Let the rotten tomatoes fly.
In response to some feedback on IRC, I realize there is a potential problem with my scheme. My proposal would not make identical parse trees in HTML and XML (SVG). The “shape” of the tree would be the same, but that namespace URI on each would be different, and this would have to be reflected in the DOM. So, an additional difference between my underscore-delimited namespace prefix and Namespaces in XML is that you could use namespace-unaware methods like getAttribute and setAttribute on the underscored attributes, and it would function identically with the different languages; when using namespace-aware equivalents like setAttributeNS, you would supply the namespace keyword, like this: myEl.setAttributeNS( “aria”, “aria_checked”, true). The browser would resolve the namespaces URI internally. I’m not in love with this, but it seems workable to me on first glance.

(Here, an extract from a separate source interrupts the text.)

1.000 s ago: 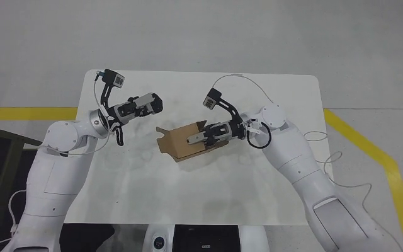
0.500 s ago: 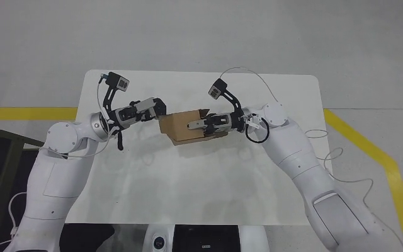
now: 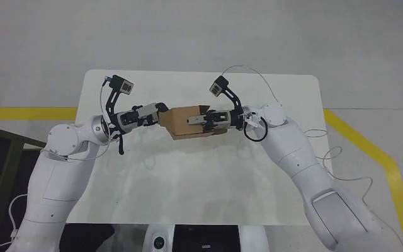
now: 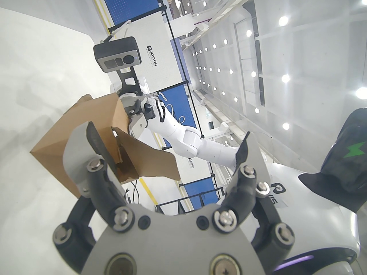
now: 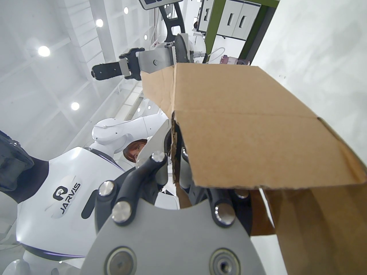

On further thought, in order to preserve isomorphism with the existing DOM parse tree, I have another option… such a prefix might not involve namespaces at all (including the namespace URI property on the attribute, nor the interface methods). Instead, it could be used as an NVDL switching trigger, telling the validator (or other processor) that if it knows about the schema indicated by the keyword token, it should validate according to that schema; if it doesn’t know it, it simply uses the language’s own error handling for dealing with unknown content (which in the case of SVG 1.2 is simply to ignore it). This is a more modest scheme, requires less buy-in from existing processors, doesn’t involve namespaces per se, and probably solves most of the same problems. Note that I’ve been up all night, though (working on other things), so this may not be that bright…